> _TASK BRIEF_:
Return, from the material below, each line in which "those" occurs.

> _DATA PROVIDED_:
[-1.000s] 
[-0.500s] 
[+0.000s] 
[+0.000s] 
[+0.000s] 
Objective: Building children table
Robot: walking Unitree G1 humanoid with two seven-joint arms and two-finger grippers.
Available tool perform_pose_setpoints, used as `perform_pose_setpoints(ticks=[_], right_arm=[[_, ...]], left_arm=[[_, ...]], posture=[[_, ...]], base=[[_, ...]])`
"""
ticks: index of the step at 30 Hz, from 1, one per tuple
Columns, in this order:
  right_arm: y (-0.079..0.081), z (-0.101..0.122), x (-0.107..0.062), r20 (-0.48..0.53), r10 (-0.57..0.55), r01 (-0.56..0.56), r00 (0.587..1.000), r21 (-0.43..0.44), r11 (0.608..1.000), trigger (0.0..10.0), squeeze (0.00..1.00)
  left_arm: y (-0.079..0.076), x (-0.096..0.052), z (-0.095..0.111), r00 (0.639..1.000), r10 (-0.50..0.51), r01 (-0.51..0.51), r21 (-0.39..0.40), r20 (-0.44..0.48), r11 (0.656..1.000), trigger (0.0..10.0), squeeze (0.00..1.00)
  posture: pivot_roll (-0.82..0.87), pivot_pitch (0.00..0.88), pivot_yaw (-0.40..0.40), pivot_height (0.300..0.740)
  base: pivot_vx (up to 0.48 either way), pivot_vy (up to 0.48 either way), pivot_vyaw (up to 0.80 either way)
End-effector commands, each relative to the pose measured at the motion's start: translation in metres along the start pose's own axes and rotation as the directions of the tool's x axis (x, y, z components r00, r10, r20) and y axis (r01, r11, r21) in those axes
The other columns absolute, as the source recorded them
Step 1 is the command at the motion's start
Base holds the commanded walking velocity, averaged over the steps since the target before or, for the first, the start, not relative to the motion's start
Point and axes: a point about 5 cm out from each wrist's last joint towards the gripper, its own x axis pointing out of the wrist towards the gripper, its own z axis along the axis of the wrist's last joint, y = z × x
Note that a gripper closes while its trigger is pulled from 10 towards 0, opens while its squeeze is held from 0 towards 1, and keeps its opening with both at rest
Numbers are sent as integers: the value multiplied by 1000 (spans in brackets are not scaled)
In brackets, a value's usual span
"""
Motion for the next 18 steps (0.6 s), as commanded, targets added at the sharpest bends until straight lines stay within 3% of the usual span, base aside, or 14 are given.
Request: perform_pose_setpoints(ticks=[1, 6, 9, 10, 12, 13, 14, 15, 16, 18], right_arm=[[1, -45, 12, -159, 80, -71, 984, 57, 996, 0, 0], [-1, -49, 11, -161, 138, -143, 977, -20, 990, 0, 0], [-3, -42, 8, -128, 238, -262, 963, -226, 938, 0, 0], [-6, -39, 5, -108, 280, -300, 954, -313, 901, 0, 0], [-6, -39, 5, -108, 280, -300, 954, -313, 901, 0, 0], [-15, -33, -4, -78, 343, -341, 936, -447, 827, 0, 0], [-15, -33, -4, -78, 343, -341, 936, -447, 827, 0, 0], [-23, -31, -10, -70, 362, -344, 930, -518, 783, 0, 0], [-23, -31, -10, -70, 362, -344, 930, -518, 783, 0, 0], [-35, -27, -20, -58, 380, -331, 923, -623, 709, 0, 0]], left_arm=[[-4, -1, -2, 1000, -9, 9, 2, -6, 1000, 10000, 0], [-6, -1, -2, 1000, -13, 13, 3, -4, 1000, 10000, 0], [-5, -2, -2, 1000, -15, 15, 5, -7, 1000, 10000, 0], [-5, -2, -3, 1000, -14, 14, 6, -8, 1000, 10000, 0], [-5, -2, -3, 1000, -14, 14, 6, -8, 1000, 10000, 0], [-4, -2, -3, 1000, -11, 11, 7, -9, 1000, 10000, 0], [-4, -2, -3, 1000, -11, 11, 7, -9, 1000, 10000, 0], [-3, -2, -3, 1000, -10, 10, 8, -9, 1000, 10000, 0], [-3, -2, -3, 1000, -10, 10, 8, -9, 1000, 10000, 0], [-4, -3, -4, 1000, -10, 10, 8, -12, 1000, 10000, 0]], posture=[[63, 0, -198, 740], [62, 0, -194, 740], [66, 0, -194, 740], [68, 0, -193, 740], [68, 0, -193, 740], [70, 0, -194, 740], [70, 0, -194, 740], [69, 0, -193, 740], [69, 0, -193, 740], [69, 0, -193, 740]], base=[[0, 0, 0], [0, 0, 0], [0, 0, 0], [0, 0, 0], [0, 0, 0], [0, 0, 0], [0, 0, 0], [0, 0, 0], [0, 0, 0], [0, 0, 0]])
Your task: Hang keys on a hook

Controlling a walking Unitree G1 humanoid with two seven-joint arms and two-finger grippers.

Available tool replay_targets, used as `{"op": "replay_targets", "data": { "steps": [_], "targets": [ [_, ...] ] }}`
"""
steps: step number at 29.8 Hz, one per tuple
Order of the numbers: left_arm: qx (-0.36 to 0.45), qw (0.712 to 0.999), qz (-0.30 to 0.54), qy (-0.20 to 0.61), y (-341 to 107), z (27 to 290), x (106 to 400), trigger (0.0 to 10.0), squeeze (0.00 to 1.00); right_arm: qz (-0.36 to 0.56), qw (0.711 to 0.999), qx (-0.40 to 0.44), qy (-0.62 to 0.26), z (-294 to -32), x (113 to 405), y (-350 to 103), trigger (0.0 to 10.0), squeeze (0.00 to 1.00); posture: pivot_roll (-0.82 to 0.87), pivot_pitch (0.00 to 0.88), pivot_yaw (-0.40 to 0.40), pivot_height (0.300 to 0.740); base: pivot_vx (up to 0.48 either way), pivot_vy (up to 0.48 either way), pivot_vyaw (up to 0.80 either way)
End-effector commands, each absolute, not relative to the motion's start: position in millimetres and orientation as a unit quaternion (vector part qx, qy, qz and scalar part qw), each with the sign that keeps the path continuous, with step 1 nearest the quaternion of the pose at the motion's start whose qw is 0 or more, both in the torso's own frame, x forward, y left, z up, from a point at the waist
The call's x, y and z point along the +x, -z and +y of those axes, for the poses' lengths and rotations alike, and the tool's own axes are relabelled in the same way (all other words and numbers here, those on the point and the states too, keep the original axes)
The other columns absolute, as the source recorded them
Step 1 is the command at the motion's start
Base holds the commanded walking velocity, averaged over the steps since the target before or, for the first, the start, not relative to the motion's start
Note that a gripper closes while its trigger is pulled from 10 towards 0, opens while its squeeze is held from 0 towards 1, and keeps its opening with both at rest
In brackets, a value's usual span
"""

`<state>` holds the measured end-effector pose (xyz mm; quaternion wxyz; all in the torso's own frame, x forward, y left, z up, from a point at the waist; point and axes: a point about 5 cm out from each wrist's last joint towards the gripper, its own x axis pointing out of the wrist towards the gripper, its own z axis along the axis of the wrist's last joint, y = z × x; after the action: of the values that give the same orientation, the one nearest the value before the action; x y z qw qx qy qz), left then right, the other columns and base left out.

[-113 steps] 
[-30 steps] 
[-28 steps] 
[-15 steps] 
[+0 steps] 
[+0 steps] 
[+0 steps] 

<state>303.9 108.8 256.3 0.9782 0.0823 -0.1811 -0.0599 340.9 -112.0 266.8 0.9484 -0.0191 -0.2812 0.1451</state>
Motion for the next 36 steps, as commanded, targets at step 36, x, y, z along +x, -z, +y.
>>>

> _EXERCISE RESULT_:
End-effector commands, each relative to the pose measured at the motion's start: translation in metres along the start pose's own axes and rotation as the directions of the tool's x axis (x, y, z components r00, r10, r20) and y axis (r01, r11, r21) in those axes
The call's x, y and z point along the +x, -z and +y of those axes, for the poses' lengths and rotations alike, and the tool's own axes are relabelled in the same way (all other words and numbers here, those on the point and the states too, keep the original axes)

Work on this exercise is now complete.